## [TASK STATEMENT]
Scan the records for the string "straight"; copy each line where it occurs.

## [Records from a data collection]

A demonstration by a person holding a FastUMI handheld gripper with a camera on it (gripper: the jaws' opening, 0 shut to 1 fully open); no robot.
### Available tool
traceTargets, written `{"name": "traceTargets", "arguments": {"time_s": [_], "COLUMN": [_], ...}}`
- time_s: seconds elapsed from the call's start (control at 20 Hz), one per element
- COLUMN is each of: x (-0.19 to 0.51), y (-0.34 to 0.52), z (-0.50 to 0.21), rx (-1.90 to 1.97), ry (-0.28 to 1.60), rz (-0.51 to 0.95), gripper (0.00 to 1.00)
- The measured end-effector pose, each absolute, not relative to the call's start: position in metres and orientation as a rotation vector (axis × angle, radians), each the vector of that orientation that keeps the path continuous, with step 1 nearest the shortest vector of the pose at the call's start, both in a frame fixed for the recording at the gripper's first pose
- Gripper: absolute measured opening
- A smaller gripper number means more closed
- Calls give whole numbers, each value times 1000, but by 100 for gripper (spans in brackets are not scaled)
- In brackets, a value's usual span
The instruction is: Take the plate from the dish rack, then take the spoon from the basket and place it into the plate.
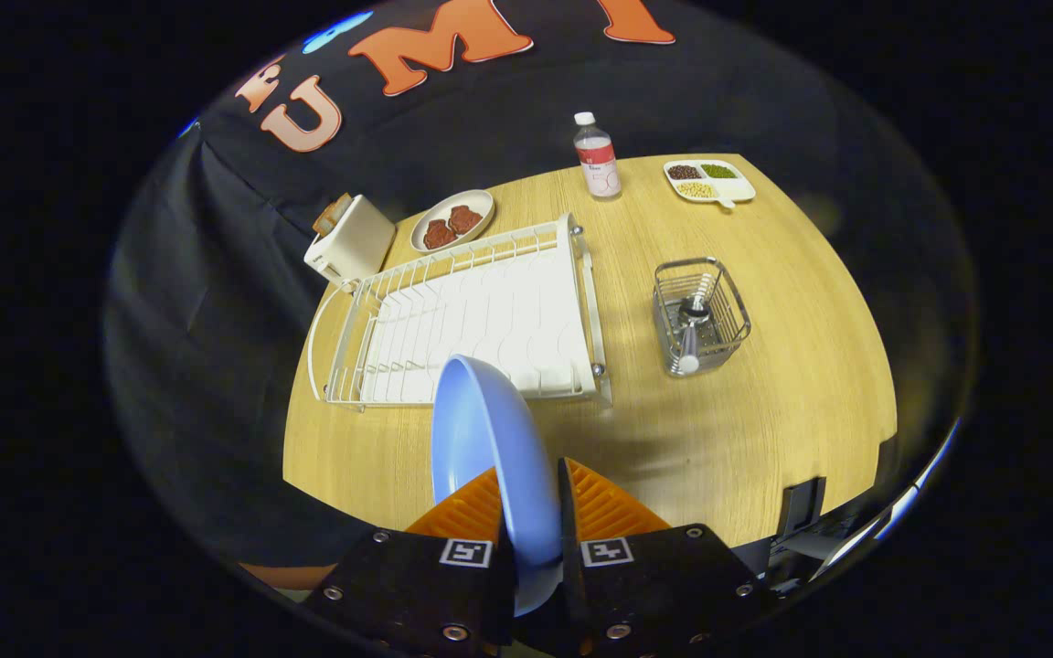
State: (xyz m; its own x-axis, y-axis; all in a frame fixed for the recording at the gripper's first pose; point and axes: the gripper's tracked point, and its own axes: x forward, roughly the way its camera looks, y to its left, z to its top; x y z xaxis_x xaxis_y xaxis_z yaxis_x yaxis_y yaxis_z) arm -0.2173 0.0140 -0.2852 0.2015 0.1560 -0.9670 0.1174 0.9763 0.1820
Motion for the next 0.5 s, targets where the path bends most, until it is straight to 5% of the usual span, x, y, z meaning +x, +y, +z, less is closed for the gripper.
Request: {"name": "traceTargets", "arguments": {"time_s": [0.5], "x": [-255], "y": [10], "z": [-359], "rx": [233], "ry": [1441], "rz": [40], "gripper": [23]}}
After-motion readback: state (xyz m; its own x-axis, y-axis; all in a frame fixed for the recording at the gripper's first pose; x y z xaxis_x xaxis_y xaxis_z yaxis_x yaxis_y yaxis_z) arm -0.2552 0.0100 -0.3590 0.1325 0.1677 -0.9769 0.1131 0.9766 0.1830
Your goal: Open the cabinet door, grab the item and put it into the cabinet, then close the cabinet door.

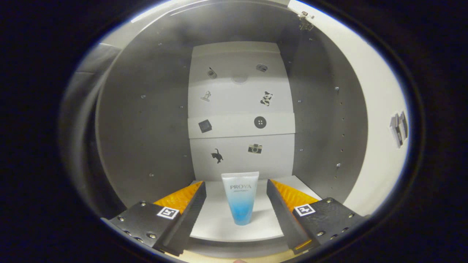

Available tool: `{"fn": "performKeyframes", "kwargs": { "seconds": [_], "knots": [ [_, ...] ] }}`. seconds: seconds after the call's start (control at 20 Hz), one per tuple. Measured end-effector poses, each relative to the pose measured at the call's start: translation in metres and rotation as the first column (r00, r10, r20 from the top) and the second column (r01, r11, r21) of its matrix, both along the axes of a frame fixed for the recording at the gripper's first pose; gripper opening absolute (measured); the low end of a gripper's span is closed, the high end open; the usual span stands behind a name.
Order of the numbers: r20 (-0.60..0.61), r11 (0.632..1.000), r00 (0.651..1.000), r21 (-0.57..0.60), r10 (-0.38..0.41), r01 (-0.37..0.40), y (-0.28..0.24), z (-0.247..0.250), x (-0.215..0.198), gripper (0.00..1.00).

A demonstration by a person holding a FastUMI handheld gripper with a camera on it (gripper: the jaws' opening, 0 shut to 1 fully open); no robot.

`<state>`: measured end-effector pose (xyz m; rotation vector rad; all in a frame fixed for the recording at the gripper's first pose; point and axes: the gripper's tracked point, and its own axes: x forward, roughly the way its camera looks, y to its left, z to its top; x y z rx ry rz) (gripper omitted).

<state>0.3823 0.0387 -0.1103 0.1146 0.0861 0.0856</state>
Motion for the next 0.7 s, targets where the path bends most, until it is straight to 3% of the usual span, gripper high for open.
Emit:
{"fn": "performKeyframes", "kwargs": {
  "seconds": [0.4,0.7],
  "knots": [
    [0.037,1.000,0.999,-0.020,0.000,0.001,-0.002,0.033,-0.133,0.99],
    [0.054,0.998,0.997,-0.028,-0.046,0.047,-0.026,0.054,-0.245,0.99]
  ]
}}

## [OUTPUT OF THE EXERCISE]
Motion for the next 0.5 s, targets where the path bends most, until it is straight to 5% of the usual span, x, y, z meaning +x, +y, +z, less is closed for the gripper.
Motion for the next 0.7 s, targets where the path bends most, until it is straight to 3% of the usual span, gripper high for open.

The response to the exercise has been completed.